● Assignment:
Please give back the listing below word for word and drop any images.

[[ Information supplied open ]]

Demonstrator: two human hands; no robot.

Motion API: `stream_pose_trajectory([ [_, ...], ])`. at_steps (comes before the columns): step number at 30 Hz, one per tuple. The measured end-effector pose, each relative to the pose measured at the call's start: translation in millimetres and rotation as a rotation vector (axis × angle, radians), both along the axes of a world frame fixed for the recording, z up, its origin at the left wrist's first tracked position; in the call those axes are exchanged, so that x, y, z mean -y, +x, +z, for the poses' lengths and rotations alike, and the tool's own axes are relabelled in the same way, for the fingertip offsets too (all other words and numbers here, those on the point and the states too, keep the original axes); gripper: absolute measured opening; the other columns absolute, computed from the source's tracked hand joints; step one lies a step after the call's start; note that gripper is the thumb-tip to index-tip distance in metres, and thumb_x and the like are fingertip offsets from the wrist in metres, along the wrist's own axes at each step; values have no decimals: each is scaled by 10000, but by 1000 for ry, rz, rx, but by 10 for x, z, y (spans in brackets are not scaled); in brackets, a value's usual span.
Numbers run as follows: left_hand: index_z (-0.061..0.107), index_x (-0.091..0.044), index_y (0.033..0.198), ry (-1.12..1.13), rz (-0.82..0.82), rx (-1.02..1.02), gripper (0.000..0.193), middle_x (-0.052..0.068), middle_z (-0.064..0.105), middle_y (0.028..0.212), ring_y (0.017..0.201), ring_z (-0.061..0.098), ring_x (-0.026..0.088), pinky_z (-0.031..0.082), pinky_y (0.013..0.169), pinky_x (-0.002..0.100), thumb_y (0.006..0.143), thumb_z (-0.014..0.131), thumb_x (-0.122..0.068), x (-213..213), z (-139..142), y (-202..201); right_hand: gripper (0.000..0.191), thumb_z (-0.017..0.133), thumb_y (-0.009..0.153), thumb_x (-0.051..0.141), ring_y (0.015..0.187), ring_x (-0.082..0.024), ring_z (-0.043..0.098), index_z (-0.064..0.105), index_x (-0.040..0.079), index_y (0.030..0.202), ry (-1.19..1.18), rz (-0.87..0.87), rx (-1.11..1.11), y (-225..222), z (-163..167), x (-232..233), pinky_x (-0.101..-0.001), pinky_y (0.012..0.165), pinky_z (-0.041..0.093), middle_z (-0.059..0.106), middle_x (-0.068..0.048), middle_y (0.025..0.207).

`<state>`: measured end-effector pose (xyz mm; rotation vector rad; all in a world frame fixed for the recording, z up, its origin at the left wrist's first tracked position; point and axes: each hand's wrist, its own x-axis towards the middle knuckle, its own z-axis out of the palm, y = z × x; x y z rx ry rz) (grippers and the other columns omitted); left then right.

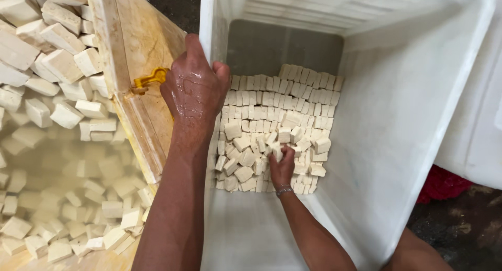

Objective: The person kneels beside a large water-filled tub of tofu cubes and transfers handfuls of cubes one at a time into a white plastic crate, arranging them in neat rows on the crate floor. They occasionally gather several cubes in both hands before placing them, repeating the transfer across the episode.

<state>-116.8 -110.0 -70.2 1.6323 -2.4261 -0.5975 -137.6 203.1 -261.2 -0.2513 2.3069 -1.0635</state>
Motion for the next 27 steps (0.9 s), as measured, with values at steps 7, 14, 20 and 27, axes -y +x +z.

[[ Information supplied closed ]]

● Written response:
Demonstrator: two human hands; no robot.

Motion API: `stream_pose_trajectory([ [_, ...], ])`. at_steps (comes before the columns): step number at 30 Hz, one per tuple. The measured end-effector pose, each relative to the pose measured at the call's start: translation in millimetres and rotation as a rotation vector (axis × angle, radians), both along the axes of a world frame fixed for the recording, z up, its origin at the left wrist's first tracked position; in the call those axes are exchanged, so that x, y, z mean -y, +x, +z, for the poses' lengths and rotations alike, and the tool's own axes are relabelled in the same way, for the fingertip offsets too (all other words and numbers here, those on the point and the states too, keep the original axes); gripper: absolute measured opening; the other columns absolute, computed from the source's tracked hand joints; step one lies a step after the call's start; note that gripper is the thumb-tip to index-tip distance in metres, and thumb_x and the like are fingertip offsets from the wrist in metres, along the wrist's own axes at each step; values have no decimals: each is scaled by 10000, but by 1000 for ry, rz, rx, but by 10 for x, z, y (spans in brackets are not scaled); in brackets, a value's usual span.
Numbers run as follows: left_hand: index_z (-0.061..0.107), index_x (-0.091..0.044), index_y (0.033..0.198), ry (-1.12..1.13), rz (-0.82..0.82), rx (-1.02..1.02), gripper (0.000..0.193), middle_x (-0.052..0.068), middle_z (-0.064..0.105), middle_y (0.028..0.212), ring_y (0.017..0.201), ring_z (-0.061..0.098), ring_x (-0.026..0.088), pinky_z (-0.031..0.082), pinky_y (0.013..0.169), pinky_x (-0.002..0.100), thumb_y (0.006..0.143), thumb_z (-0.014..0.131), thumb_x (-0.122..0.068), x (-213..213), z (-139..142), y (-202..201); right_hand: gripper (0.000..0.191), thumb_z (-0.017..0.133), thumb_y (-0.009..0.153), thumb_x (-0.051..0.141), ring_y (0.015..0.187), ring_x (-0.082..0.024), ring_z (-0.043..0.098), index_z (-0.064..0.105), index_x (-0.040..0.079), index_y (0.030..0.202), ry (-1.19..1.18), rz (-0.87..0.87), rx (-1.11..1.11), y (-225..222), z (-163..167), x (-232..233), pinky_x (-0.101..-0.001), pinky_y (0.012..0.165), pinky_z (-0.041..0.093), middle_z (-0.059..0.106), middle_x (-0.068..0.048), middle_y (0.025..0.207).

`<state>`: measured end-effector pose (xyz mm; rotation vector rad; all in a world frame fixed for the recording, z up, its origin at the left wrist's first tracked position; point and axes: each hand's wrist, its own x-axis towards the middle knuckle, its own z-axis out of the palm, y = z × x; x y z rx ry rz) (grippers and the other columns omitted); left then right.


Objective: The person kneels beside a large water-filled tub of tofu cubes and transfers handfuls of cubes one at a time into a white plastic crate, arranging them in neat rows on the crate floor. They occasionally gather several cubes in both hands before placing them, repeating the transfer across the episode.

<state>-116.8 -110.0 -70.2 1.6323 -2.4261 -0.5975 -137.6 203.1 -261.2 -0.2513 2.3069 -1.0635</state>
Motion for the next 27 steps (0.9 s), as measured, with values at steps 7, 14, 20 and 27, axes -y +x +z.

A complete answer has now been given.